▶ _Task brief_
Repeat the data in full. No line may differ from the original.

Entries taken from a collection
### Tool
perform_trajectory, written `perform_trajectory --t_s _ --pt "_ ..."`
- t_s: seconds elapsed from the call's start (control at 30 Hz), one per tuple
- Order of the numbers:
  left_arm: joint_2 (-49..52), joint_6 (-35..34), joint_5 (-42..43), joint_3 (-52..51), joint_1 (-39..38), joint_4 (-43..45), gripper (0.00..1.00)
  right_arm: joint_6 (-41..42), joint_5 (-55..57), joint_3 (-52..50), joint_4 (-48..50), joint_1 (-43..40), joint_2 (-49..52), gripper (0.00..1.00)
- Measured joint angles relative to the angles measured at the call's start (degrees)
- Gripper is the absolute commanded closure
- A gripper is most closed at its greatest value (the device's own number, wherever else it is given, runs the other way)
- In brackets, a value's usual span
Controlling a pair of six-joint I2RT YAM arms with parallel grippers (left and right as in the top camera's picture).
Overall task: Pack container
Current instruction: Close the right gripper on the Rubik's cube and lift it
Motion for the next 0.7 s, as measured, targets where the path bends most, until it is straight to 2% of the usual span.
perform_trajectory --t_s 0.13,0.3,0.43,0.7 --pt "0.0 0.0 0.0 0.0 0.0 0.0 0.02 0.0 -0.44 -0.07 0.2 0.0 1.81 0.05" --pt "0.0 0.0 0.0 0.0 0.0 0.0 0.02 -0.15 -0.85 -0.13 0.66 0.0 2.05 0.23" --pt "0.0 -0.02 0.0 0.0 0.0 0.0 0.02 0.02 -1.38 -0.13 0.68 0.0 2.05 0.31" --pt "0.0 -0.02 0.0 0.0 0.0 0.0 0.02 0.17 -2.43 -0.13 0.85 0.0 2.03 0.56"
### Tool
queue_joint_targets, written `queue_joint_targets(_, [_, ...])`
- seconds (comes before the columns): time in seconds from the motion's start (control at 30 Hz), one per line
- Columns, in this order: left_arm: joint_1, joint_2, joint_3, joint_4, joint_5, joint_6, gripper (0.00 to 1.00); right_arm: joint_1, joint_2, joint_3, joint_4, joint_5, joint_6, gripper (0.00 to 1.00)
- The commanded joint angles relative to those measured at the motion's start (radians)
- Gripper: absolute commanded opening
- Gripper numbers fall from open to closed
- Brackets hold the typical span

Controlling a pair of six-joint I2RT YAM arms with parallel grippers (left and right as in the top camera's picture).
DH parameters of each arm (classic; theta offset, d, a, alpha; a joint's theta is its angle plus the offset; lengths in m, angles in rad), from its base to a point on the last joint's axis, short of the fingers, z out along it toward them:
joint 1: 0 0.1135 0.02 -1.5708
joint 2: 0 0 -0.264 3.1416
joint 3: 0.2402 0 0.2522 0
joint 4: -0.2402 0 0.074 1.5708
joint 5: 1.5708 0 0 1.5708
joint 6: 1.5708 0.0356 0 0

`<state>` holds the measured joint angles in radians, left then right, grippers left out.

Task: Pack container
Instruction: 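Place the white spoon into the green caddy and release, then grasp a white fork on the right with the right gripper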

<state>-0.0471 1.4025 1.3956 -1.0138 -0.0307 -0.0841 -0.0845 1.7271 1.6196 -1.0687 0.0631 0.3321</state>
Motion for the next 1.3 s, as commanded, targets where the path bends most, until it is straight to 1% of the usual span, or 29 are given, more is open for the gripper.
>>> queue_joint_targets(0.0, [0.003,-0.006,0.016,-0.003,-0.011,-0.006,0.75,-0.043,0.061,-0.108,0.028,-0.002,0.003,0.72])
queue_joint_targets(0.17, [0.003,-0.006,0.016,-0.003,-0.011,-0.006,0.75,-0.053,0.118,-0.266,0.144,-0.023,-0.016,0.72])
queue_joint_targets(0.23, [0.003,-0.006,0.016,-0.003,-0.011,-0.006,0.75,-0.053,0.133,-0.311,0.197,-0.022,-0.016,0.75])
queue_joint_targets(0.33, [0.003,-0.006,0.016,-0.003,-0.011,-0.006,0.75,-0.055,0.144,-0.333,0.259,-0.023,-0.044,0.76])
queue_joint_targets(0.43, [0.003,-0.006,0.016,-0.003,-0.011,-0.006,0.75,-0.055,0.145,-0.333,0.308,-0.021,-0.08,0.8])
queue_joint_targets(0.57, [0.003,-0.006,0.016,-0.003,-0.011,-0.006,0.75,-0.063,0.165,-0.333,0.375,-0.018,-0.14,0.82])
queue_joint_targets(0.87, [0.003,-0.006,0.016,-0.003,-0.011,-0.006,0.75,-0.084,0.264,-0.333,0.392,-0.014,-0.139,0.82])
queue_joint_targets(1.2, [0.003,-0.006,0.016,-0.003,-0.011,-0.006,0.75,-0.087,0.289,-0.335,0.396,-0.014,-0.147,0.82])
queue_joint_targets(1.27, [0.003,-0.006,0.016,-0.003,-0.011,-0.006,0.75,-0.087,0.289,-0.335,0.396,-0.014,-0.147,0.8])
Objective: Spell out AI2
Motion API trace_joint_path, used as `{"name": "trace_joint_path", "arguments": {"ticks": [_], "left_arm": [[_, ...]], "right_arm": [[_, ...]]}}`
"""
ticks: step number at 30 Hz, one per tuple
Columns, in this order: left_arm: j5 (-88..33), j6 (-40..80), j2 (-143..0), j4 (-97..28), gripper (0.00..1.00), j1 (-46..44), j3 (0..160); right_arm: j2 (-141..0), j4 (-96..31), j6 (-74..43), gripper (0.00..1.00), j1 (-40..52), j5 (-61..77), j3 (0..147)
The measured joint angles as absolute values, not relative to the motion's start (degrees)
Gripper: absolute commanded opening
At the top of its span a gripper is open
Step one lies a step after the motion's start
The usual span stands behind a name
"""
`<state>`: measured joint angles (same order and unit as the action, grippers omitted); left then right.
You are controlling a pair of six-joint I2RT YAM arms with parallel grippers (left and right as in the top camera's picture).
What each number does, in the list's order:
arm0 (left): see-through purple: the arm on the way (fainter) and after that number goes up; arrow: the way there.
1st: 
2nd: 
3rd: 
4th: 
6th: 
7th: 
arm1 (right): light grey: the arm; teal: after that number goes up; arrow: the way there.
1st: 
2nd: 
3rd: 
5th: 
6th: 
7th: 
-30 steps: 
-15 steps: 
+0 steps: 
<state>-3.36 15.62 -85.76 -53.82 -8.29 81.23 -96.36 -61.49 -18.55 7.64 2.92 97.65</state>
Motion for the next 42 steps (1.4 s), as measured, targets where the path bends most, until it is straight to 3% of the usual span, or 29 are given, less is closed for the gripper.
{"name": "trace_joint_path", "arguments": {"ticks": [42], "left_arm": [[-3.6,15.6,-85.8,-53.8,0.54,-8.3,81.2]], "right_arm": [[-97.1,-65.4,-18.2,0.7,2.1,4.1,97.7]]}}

▶ _Solution_
### Tool
perform_trajectory, written `perform_trajectory --t_s _ --pt "_ ..."`
- t_s: seconds elapsed from the call's start (control at 30 Hz), one per tuple
- Order of the numbers:
  left_arm: joint_2 (-49..52), joint_6 (-35..34), joint_5 (-42..43), joint_3 (-52..51), joint_1 (-39..38), joint_4 (-43..45), gripper (0.00..1.00)
  right_arm: joint_6 (-41..42), joint_5 (-55..57), joint_3 (-52..50), joint_4 (-48..50), joint_1 (-43..40), joint_2 (-49..52), gripper (0.00..1.00)
- Measured joint angles relative to the angles measured at the call's start (degrees)
- Gripper is the absolute commanded closure
- A gripper is most closed at its greatest value (the device's own number, wherever else it is given, runs the other way)
- In brackets, a value's usual span
Controlling a pair of six-joint I2RT YAM arms with parallel grippers (left and right as in the top camera's picture).
Overall task: Pack container
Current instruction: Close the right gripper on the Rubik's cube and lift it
Motion for the next 0.7 s, as measured, targets where the path bends most, until it is straight to 2% of the usual span.
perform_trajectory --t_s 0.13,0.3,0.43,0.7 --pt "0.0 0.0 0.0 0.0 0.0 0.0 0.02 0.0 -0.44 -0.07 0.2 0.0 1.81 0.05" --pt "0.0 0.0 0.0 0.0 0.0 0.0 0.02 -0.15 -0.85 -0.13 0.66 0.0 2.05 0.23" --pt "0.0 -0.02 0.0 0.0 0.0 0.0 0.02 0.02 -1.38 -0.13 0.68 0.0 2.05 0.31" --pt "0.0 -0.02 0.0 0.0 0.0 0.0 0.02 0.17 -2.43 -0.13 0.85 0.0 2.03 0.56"
### Tool
queue_joint_targets, written `queue_joint_targets(_, [_, ...])`
- seconds (comes before the columns): time in seconds from the motion's start (control at 30 Hz), one per line
- Columns, in this order: left_arm: joint_1, joint_2, joint_3, joint_4, joint_5, joint_6, gripper (0.00 to 1.00); right_arm: joint_1, joint_2, joint_3, joint_4, joint_5, joint_6, gripper (0.00 to 1.00)
- The commanded joint angles relative to those measured at the motion's start (radians)
- Gripper: absolute commanded opening
- Gripper numbers fall from open to closed
- Brackets hold the typical span

Controlling a pair of six-joint I2RT YAM arms with parallel grippers (left and right as in the top camera's picture).
DH parameters of each arm (classic; theta offset, d, a, alpha; a joint's theta is its angle plus the offset; lengths in m, angles in rad), from its base to a point on the last joint's axis, short of the fingers, z out along it toward them:
joint 1: 0 0.1135 0.02 -1.5708
joint 2: 0 0 -0.264 3.1416
joint 3: 0.2402 0 0.2522 0
joint 4: -0.2402 0 0.074 1.5708
joint 5: 1.5708 0 0 1.5708
joint 6: 1.5708 0.0356 0 0

`<state>` holds the measured joint angles in radians, left then right, grippers left out.

Task: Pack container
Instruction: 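Place the white spoon into the green caddy and release, then grasp a white fork on the right with the right gripper
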
<state>-0.0471 1.4025 1.3956 -1.0138 -0.0307 -0.0841 -0.0845 1.7271 1.6196 -1.0687 0.0631 0.3321</state>
Motion for the next 1.3 s, as commanded, targets where the path bends most, until it is straight to 1% of the usual span, or 29 are given, more is open for the gripper.
>>> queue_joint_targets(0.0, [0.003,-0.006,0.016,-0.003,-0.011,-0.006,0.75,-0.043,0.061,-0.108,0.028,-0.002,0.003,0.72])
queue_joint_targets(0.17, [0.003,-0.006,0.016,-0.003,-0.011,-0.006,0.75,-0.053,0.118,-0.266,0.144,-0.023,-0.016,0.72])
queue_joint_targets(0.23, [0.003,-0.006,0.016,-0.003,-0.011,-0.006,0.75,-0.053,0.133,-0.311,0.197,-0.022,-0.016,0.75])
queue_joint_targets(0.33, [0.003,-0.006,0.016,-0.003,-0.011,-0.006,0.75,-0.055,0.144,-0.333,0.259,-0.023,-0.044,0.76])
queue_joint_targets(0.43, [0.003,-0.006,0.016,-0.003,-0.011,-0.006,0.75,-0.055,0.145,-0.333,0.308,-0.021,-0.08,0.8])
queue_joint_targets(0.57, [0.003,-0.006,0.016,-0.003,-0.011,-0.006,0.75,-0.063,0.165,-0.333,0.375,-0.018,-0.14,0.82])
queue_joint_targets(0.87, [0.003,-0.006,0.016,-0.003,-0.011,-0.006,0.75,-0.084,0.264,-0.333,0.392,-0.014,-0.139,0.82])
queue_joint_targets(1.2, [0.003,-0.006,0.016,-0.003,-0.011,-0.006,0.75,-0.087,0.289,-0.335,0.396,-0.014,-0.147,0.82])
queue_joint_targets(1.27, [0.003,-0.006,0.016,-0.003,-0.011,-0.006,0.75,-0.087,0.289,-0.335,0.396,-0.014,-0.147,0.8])
Objective: Spell out AI2
Motion API trace_joint_path, used as `{"name": "trace_joint_path", "arguments": {"ticks": [_], "left_arm": [[_, ...]], "right_arm": [[_, ...]]}}`
"""
ticks: step number at 30 Hz, one per tuple
Columns, in this order: left_arm: j5 (-88..33), j6 (-40..80), j2 (-143..0), j4 (-97..28), gripper (0.00..1.00), j1 (-46..44), j3 (0..160); right_arm: j2 (-141..0), j4 (-96..31), j6 (-74..43), gripper (0.00..1.00), j1 (-40..52), j5 (-61..77), j3 (0..147)
The measured joint angles as absolute values, not relative to the motion's start (degrees)
Gripper: absolute commanded opening
At the top of its span a gripper is open
Step one lies a step after the motion's start
The usual span stands behind a name
"""
`<state>`: measured joint angles (same order and unit as the action, grippers omitted); left then right.
You are controlling a pair of six-joint I2RT YAM arms with parallel grippers (left and right as in the top camera's picture).
What each number does, in the list's order:
arm0 (left): see-through purple: the arm on the way (fainter) and after that number goes up; arrow: the way there.
1st: 
2nd: 
3rd: 
4th: 
6th: 
7th: 
arm1 (right): light grey: the arm; teal: after that number goes up; arrow: the way there.
1st: 
2nd: 
3rd: 
5th: 
6th: 
7th: 
-30 steps: 
-15 steps: 
+0 steps: 
<state>-3.36 15.62 -85.76 -53.82 -8.29 81.23 -96.36 -61.49 -18.55 7.64 2.92 97.65</state>
Motion for the next 42 steps (1.4 s), as measured, targets where the path bends most, until it is straight to 3% of the usual span, or 29 are given, less is closed for the gripper.
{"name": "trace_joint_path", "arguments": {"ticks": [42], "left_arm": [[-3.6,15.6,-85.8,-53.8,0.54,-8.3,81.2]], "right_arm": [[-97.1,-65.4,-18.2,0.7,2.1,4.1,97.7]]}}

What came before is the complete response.